KeyHouseRaces.com says Harmer takes a strong stand on immigration, advocating the immediate deportation of illegal aliens. A supporter of Arizona’s immigration legislation, Harmer also wants to see the completion of a fence on the southern California border.
Endorsements: Harmer’s notable endorsements, according to his website, include 2008 presidential candidate Mitt Romney and representatives Jeff Flake (AZ-6), Wally Herger (CA-6) and Buck McKeon (CA-25).
Chances of unseating Jerry McNerney: Because California’s 11th Congressional District is classified as R+1, there is almost an even number of registered Republican and Democratic voters, turning the battle for CA-11 into a real horse race.
According to the Contra Costa Times, Harmer was recently named one of the National Republican Congressional Committee’s “Young Guns.” The NRCC gives this distinction to Republican candidates who are rising to the top of the party.
Harmer is pushing for Congress to control spending and stabilize the economy, but he’s not an advocate of raising taxes. In reference to health care, Harmer, on his official website, is openly opposed to government-controlled health care.
Key Differences between Jerry McNerney and David Harmer
Health care reform: McNerney remains a strong supporter of the new health care legislation, but Harmer advocates less government control and more health care choices for constituents.
Energy and the ecology: With his professional background, McNerney is a strong backer of clean energy and using sustainable resources, especially wind power. Harmer doesn’t include these topics in his platform.

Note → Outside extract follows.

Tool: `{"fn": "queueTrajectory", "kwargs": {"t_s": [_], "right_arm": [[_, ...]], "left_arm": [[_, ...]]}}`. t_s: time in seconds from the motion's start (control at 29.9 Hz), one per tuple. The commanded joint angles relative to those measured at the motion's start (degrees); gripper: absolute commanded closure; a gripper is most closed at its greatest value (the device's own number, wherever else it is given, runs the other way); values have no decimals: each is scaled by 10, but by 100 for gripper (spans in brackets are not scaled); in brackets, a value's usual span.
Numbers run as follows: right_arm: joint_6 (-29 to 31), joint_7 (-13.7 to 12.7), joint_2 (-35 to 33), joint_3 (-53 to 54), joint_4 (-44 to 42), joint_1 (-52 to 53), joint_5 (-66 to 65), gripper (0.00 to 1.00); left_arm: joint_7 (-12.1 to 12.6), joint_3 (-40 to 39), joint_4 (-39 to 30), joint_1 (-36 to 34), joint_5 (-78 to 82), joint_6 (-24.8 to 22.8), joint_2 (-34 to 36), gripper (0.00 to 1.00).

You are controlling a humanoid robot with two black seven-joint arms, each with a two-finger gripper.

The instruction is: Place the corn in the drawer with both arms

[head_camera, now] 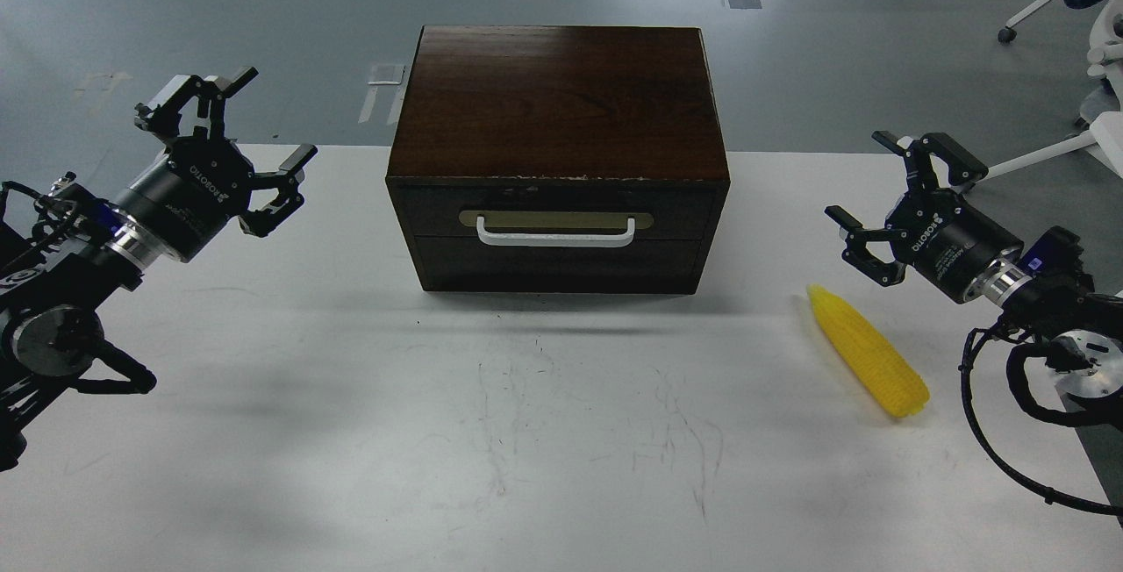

The economy: In the “Issues” section of his website, Harmer criticizes deficit-spending, promising to cut waste and help balance the budget. When talking about the economy, McNerney focuses on small-business creation, promoting tax incentives and credits for small-business owners. McNerney also wants to use government funds to create more green jobs.
Immigration: McNerney takes a softer approach on illegal immigration than Harmer. He says that while the country is made strong through legal immigration, the federal system is broken and needs increased funding for border patrol, surveillance and technology. Harmer, who supports Arizona’s SB 1070, is pushing for a fence on the southern border with Mexico. He also advocates deporting illegal immigrants immediately.
California’s 11th U.S. Congressional District
Location: California’s 11th District sits just east of the Bay Area. Encompassing portions of San Joaquin, Santa Clara, Alameda and Contra Costa Counties, the 11th District includes the cities of Lodi, Stockton, Brentwood and Tracy. San Jose is located just outside the 11th District’s boundaries.
2008 results: McNerney kept his congressional seat, defeating Republican challenger Dean Andal 55.3 percent to 44.7 percent. Write-in candidate David Christensen, of the American Independent Party, received 12 votes.
Demographics: According to research maps assembled by the Humboldt State University Library, the 639,000 residents of the 11th U.S. Congressional District fall into the following groups: 64.1 percent white, 19.7 percent Hispanic, 8.7 percent Asian and 3.4 percent African-American.
The Cook Partisan Voting Index of registered voters gives CA-11 an R+1 rating, indicating a slight Republican lean in this district.